• _REQUIRED ACTION_
Nothing may be dropped or altered: reproduce all the data.

• _DATASET CONTENT_
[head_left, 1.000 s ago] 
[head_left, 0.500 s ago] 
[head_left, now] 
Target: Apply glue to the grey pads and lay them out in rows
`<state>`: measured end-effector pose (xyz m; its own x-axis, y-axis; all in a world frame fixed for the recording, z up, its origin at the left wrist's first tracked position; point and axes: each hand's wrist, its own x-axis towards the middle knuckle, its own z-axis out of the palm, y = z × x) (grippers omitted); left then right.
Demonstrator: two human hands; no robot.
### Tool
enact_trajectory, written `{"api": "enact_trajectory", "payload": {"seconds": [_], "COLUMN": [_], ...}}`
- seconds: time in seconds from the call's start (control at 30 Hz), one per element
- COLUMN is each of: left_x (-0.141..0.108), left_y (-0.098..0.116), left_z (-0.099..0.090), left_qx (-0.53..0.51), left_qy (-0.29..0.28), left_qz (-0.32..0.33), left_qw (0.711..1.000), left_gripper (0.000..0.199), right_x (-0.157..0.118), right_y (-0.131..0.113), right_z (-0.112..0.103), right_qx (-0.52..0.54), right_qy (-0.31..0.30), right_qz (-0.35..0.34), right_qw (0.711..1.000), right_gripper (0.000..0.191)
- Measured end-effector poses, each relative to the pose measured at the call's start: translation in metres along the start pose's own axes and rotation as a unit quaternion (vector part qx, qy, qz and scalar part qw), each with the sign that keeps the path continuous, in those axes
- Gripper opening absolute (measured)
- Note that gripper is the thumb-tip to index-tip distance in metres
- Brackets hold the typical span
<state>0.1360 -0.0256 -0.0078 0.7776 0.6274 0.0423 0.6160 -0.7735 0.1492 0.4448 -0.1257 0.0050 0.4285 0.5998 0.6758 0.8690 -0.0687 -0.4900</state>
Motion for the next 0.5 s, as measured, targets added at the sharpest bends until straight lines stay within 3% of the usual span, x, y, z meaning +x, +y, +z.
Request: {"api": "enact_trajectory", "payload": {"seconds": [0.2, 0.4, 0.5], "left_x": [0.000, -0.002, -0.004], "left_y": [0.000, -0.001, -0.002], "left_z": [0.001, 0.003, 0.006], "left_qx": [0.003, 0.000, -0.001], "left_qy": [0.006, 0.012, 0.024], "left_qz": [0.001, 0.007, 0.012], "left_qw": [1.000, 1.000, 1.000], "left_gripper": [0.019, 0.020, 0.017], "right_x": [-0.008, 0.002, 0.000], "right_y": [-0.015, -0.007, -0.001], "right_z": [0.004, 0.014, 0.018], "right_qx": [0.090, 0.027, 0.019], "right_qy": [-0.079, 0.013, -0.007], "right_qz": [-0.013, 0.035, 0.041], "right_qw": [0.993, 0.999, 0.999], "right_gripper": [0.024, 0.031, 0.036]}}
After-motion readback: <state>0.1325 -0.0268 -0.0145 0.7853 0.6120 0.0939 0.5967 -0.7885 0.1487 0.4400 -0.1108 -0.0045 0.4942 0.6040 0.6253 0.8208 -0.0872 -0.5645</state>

• _ANSWER SPACE_
[head_left, 1.000 s ago] 
[head_left, 0.500 s ago] 
[head_left, now] 
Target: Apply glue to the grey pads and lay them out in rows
`<state>`: measured end-effector pose (xyz m; its own x-axis, y-axis; all in a world frame fixed for the recording, z up, its origin at the left wrist's first tracked position; point and axes: each hand's wrist, its own x-axis towards the middle knuckle, its own z-axis out of the palm, y = z × x) (grippers omitted); left then right.
Demonstrator: two human hands; no robot.
### Tool
enact_trajectory, written `{"api": "enact_trajectory", "payload": {"seconds": [_], "COLUMN": [_], ...}}`
- seconds: time in seconds from the call's start (control at 30 Hz), one per element
- COLUMN is each of: left_x (-0.141..0.108), left_y (-0.098..0.116), left_z (-0.099..0.090), left_qx (-0.53..0.51), left_qy (-0.29..0.28), left_qz (-0.32..0.33), left_qw (0.711..1.000), left_gripper (0.000..0.199), right_x (-0.157..0.118), right_y (-0.131..0.113), right_z (-0.112..0.103), right_qx (-0.52..0.54), right_qy (-0.31..0.30), right_qz (-0.35..0.34), right_qw (0.711..1.000), right_gripper (0.000..0.191)
- Measured end-effector poses, each relative to the pose measured at the call's start: translation in metres along the start pose's own axes and rotation as a unit quaternion (vector part qx, qy, qz and scalar part qw), each with the sign that keeps the path continuous, in those axes
- Gripper opening absolute (measured)
- Note that gripper is the thumb-tip to index-tip distance in metres
- Brackets hold the typical span
<state>0.1360 -0.0256 -0.0078 0.7776 0.6274 0.0423 0.6160 -0.7735 0.1492 0.4448 -0.1257 0.0050 0.4285 0.5998 0.6758 0.8690 -0.0687 -0.4900</state>
Motion for the next 0.5 s, as measured, targets added at the sharpest bends until straight lines stay within 3% of the usual span, x, y, z meaning +x, +y, +z.
Request: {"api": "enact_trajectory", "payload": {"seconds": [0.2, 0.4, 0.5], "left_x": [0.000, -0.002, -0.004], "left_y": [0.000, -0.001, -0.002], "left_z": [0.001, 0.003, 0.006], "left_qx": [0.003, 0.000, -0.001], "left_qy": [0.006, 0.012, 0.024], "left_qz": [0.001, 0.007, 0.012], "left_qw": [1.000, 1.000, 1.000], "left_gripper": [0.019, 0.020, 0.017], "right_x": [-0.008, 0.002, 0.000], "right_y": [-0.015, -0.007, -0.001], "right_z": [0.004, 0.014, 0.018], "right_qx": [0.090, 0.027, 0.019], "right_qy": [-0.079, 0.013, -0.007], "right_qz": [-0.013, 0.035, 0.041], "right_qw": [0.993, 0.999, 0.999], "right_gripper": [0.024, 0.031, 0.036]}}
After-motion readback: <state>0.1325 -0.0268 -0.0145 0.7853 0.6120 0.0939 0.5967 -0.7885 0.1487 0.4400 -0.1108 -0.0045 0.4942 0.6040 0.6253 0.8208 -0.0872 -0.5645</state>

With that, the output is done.